The Companies Act, 2017
President Mamnoon Hussain has finally signed the Companies Act, 2017 that replaces the Companies Ordinance, 1984. This law is being appreciated by all relevant circles and is said to facilitate the growth of the economy and the corporate sector. This law is also being rejoiced for being “one of the most significant legal reforms in the country” and “bringing the company law at par with global standards.”[i] The law is said to be a well debated, comprehensive and exhaustive piece of legislation which has taken “over twelve years” to formulate [ii].

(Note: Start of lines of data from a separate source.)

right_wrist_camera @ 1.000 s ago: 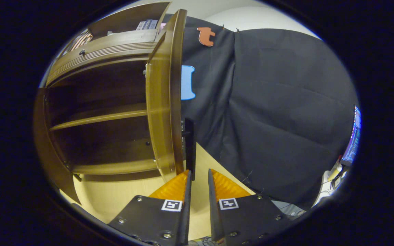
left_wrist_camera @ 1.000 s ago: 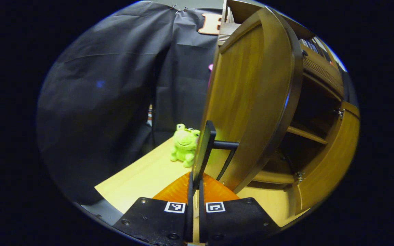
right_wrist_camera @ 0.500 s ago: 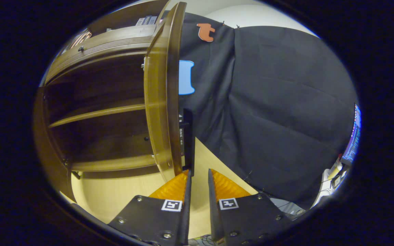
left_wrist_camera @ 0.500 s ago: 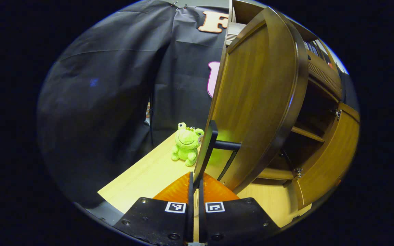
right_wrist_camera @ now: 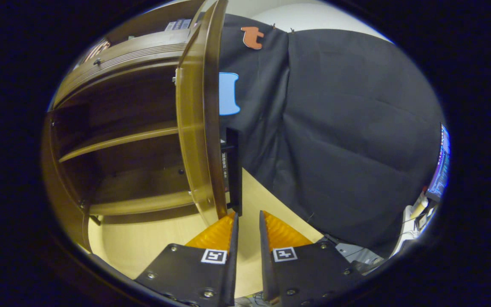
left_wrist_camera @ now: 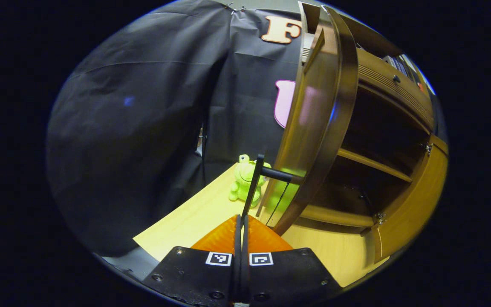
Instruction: Open the right door of the double-door shoe cabinet with the right hand, and open the left door with the left hand.
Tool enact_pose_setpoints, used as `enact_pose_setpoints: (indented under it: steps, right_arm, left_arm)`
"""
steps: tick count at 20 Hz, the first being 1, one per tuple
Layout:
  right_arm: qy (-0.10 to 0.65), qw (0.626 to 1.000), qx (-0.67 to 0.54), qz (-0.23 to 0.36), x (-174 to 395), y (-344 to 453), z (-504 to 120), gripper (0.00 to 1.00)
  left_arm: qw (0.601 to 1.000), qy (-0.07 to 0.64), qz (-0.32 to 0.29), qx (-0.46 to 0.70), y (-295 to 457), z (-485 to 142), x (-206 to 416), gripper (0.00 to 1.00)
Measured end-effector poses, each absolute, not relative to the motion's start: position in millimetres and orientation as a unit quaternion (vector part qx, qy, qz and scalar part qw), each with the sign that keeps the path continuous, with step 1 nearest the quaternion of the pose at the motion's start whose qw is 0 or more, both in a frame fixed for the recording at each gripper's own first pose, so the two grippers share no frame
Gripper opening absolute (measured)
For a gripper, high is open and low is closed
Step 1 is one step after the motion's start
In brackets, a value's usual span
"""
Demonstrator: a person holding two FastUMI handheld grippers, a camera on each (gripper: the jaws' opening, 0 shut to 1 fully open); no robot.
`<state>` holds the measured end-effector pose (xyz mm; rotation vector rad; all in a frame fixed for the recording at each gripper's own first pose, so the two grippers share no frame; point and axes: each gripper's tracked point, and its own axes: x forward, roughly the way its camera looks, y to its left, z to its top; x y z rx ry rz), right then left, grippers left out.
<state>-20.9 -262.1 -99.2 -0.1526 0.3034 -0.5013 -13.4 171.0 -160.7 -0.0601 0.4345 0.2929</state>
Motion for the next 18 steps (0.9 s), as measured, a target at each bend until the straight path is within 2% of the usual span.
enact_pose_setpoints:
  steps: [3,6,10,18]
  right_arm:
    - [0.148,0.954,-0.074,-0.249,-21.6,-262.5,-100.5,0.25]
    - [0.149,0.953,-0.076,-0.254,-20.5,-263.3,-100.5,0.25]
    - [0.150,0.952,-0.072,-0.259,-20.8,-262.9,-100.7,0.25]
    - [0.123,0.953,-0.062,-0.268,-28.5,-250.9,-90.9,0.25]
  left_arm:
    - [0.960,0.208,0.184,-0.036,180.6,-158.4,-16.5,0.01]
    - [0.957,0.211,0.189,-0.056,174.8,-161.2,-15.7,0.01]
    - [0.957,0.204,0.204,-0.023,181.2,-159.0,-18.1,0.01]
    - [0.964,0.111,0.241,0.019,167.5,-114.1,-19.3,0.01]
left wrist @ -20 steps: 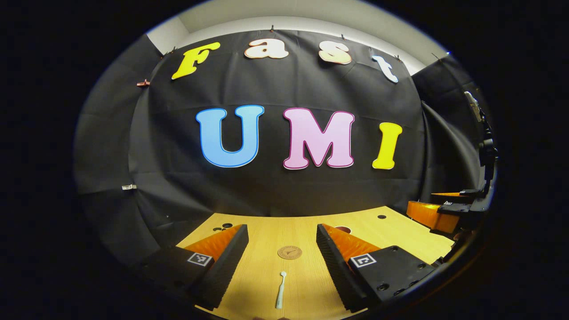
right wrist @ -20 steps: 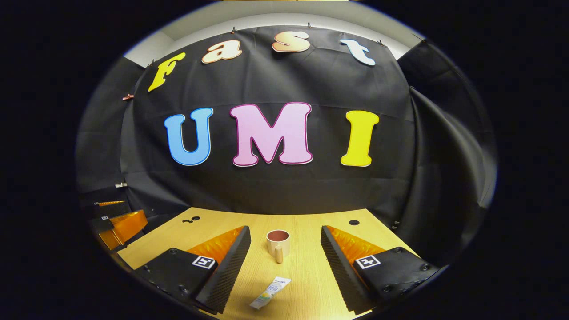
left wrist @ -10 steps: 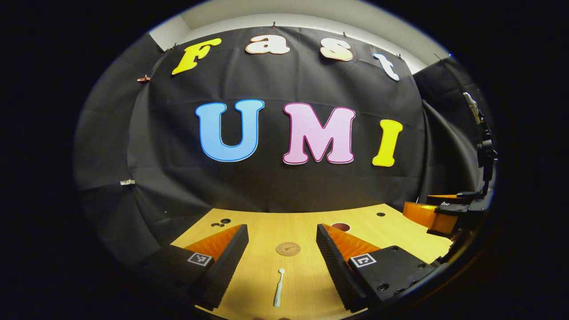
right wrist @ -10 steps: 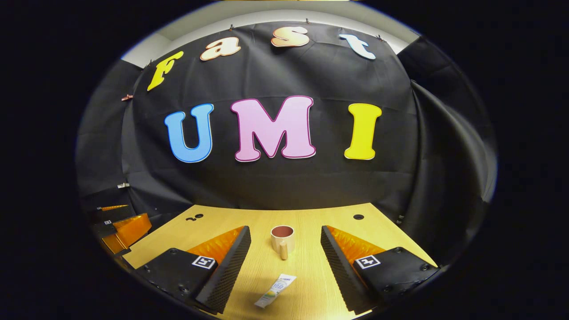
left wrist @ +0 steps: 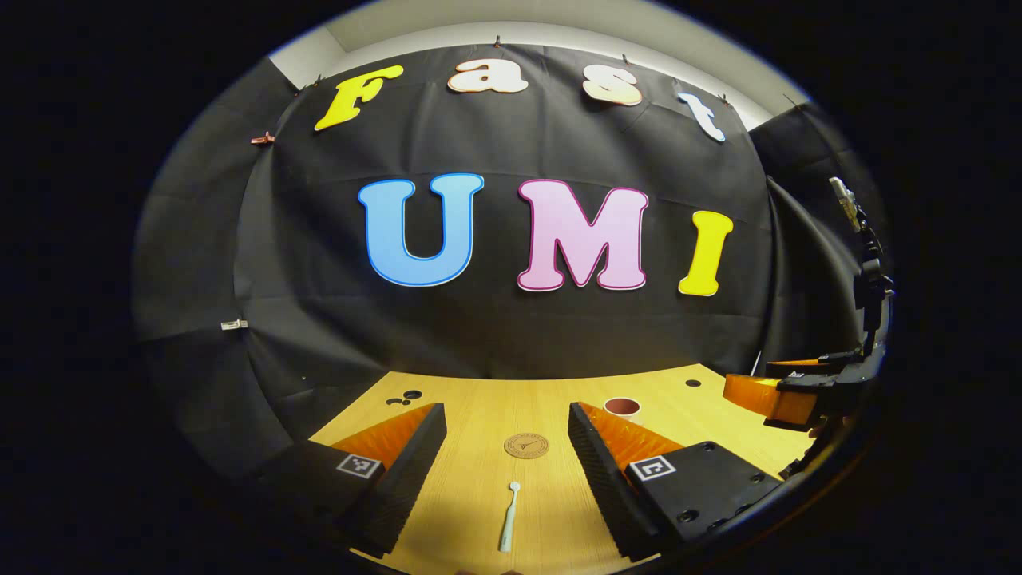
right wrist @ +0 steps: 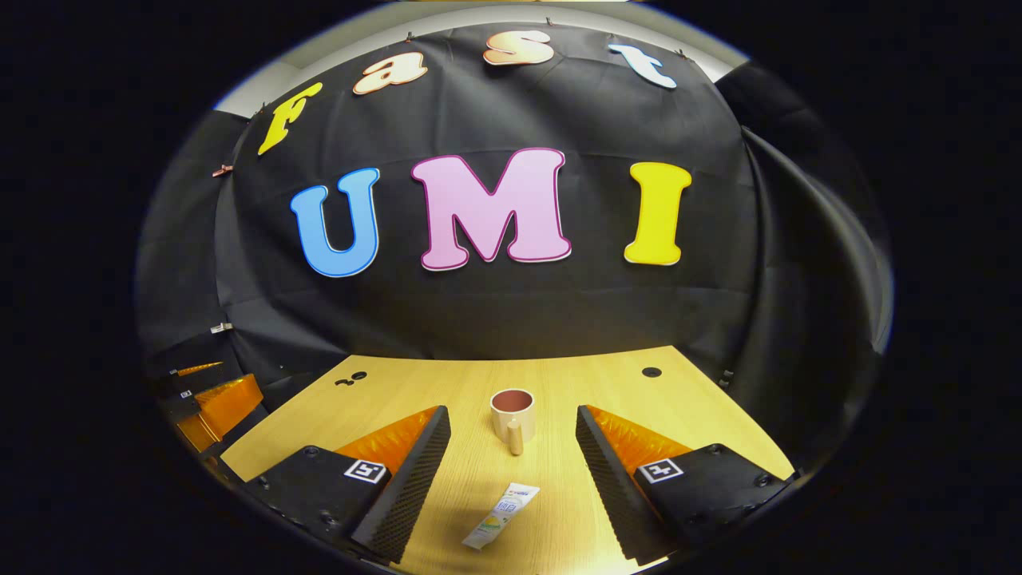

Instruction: Put the toothbrush and toothpaste on the desktop into the cup, then pick up the cup and place it on the coaster on the desktop.

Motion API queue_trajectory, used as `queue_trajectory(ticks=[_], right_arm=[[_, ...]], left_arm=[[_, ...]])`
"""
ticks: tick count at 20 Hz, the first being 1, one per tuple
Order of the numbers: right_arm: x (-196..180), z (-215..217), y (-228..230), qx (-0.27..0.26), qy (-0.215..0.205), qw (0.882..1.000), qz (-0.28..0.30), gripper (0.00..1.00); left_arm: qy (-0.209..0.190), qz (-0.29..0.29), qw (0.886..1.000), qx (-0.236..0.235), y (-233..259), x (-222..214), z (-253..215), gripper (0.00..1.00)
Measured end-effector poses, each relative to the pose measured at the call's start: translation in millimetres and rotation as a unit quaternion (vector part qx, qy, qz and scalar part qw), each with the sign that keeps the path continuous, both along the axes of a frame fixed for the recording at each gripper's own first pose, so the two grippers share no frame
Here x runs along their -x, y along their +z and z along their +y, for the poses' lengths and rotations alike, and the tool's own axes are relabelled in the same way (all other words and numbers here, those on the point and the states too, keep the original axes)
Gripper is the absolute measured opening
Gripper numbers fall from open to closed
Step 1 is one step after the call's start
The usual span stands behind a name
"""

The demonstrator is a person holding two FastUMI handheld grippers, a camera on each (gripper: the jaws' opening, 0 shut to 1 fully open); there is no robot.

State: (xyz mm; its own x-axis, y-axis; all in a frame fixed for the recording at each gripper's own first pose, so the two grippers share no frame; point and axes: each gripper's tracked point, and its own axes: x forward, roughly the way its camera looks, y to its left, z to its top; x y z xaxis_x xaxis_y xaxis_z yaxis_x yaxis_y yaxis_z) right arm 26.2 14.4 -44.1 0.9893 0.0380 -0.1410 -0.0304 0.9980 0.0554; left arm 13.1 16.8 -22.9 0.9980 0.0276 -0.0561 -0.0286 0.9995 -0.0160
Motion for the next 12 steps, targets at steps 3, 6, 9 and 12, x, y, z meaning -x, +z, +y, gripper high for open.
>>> queue_trajectory(ticks=[3, 6, 9, 12], right_arm=[[-9, 4, -11, -0.003, 0.005, 1.000, 0.018, 0.97], [-16, 10, -30, -0.002, 0.014, 0.999, 0.047, 0.96], [-27, 16, -49, 0.004, 0.023, 0.997, 0.077, 0.96], [-34, 23, -71, -0.005, 0.036, 0.993, 0.117, 0.96]], left_arm=[[0.010, 0.013, 1.000, -0.002, -11, -2, 6, 0.97], [0.020, 0.027, 0.999, 0.000, -20, -2, 12, 0.97], [0.033, 0.038, 0.999, -0.001, -30, -3, 19, 0.97], [0.048, 0.053, 0.997, 0.000, -39, -7, 26, 0.97]])
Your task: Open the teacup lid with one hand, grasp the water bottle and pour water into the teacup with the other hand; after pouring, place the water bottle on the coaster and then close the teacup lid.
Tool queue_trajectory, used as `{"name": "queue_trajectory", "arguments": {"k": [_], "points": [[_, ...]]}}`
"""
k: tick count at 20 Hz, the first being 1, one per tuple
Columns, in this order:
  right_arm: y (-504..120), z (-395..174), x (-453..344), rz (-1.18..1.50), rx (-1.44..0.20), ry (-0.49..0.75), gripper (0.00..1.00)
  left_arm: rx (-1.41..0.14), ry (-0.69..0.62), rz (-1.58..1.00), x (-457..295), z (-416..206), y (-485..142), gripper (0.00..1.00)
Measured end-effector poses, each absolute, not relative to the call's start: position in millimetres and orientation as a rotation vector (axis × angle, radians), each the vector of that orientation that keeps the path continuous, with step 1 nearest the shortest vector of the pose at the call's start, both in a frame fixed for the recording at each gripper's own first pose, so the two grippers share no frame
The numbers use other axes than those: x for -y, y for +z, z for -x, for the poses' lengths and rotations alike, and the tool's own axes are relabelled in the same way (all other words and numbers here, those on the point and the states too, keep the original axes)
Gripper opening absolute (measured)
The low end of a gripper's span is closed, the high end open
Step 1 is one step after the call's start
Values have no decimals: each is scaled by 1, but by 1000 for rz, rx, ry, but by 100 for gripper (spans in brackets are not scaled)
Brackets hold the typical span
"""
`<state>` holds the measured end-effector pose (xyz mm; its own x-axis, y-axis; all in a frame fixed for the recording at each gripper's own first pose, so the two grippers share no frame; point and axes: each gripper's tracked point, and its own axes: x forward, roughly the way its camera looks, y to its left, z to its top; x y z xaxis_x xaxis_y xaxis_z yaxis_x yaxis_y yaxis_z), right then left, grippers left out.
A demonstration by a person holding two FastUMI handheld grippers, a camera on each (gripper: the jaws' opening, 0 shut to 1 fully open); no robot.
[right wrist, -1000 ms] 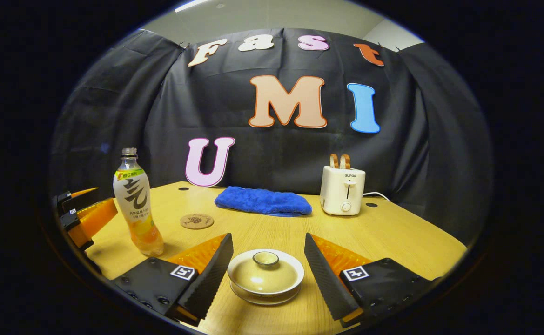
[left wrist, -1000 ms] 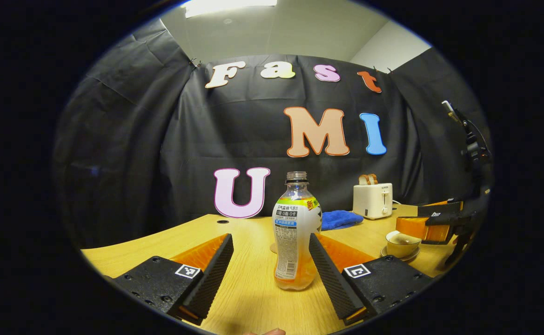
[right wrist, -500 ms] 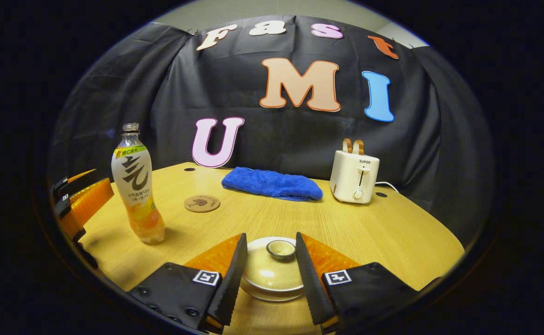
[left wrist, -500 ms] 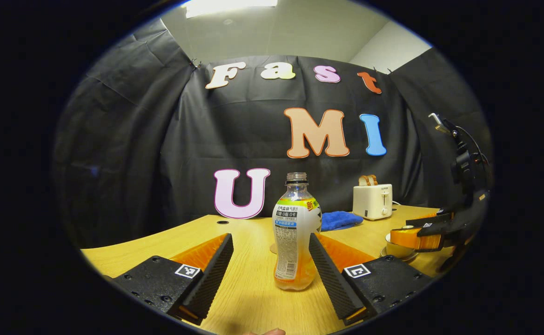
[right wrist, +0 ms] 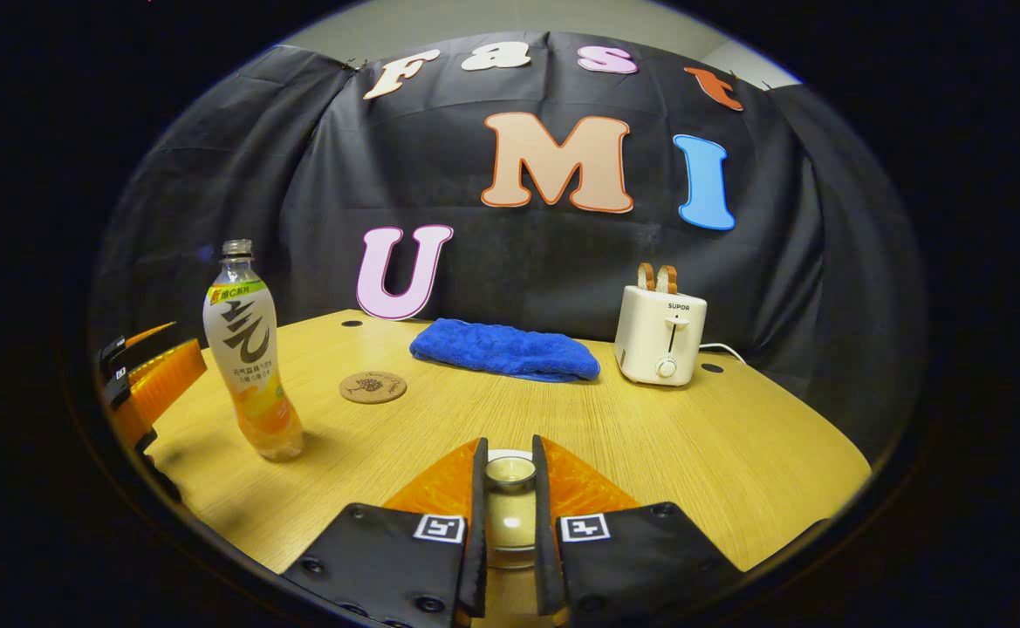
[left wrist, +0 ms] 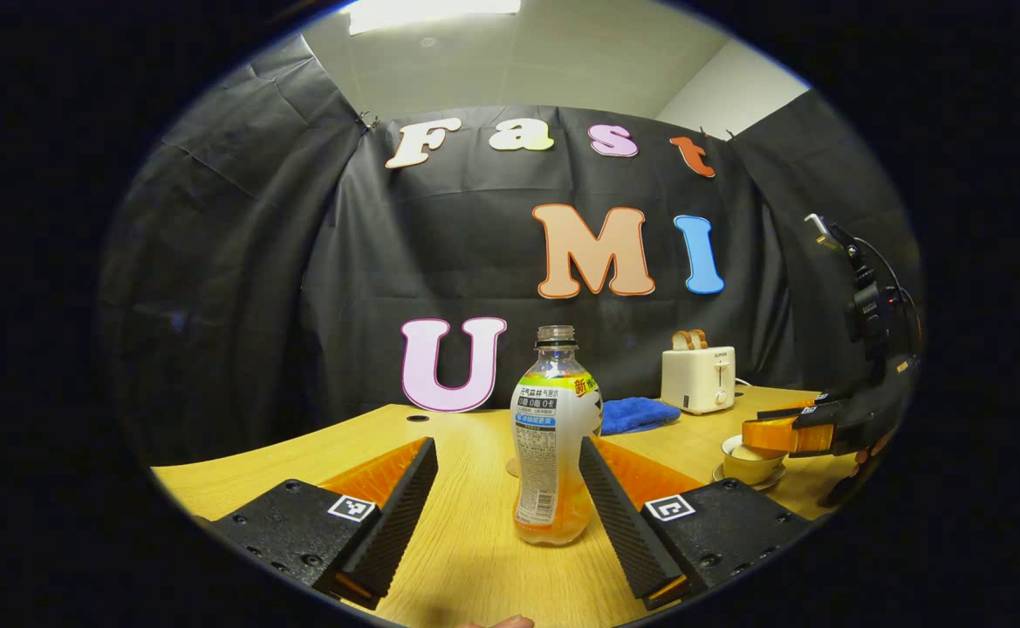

The need for an entirely new law arose because of the massive changes in the way businesses are conducted today than they were some 30 years ago. Our financial markets have become much more mature, even though the debt market is yet to make a footing, with the stock market capitalization reaching Rs 10 trillion [iii] as compared to only Rs 2 trillion in 2008 [iv], and the KSE index rising from a mere 538.89 in the year 1990 to 52,876 in the year 2017 [v]. Moreover, the changing corporate environment can also be witnessed from the efforts of developing a futures market in Pakistan with the passage of Futures Market Act 2016. Also, the global use of information technology, opening new doors of opportunities, along with new sophisticated ways of corruption and money laundering might be another reason to revamp corporate law. The final nail in the coffin for the Companies Ordinance might be the corruption scandals and Panamagate engulfing big national and international names, exposing the shortfalls of the existing corporate law structure.
The Preamble of the Act states that the objectives of this law are, among others, “facilitating corporatization”, “promoting development of corporate sector” and “encouraging use of technology and electronic means in conduct of business and regulation thereof”. The Act has 515 sections divided into 13 parts and has 8 schedules.
Along with other changes, the use of technology, being one of the objectives of the law, has been allowed and encouraged. Technology can now be used for service of documents, e-voting and postal balloting, delivery of notices through electronic mail, etc. Some changings in the procedure of compliance, the mode of audits, the issue of shares, and amending the Articles and Memorandum of Association have also been made. A thorough examination of the existing and previous law is required to make the differences more clear. At this stage, we hope that all optimism emanating from the passage of this law is materialised in the near future.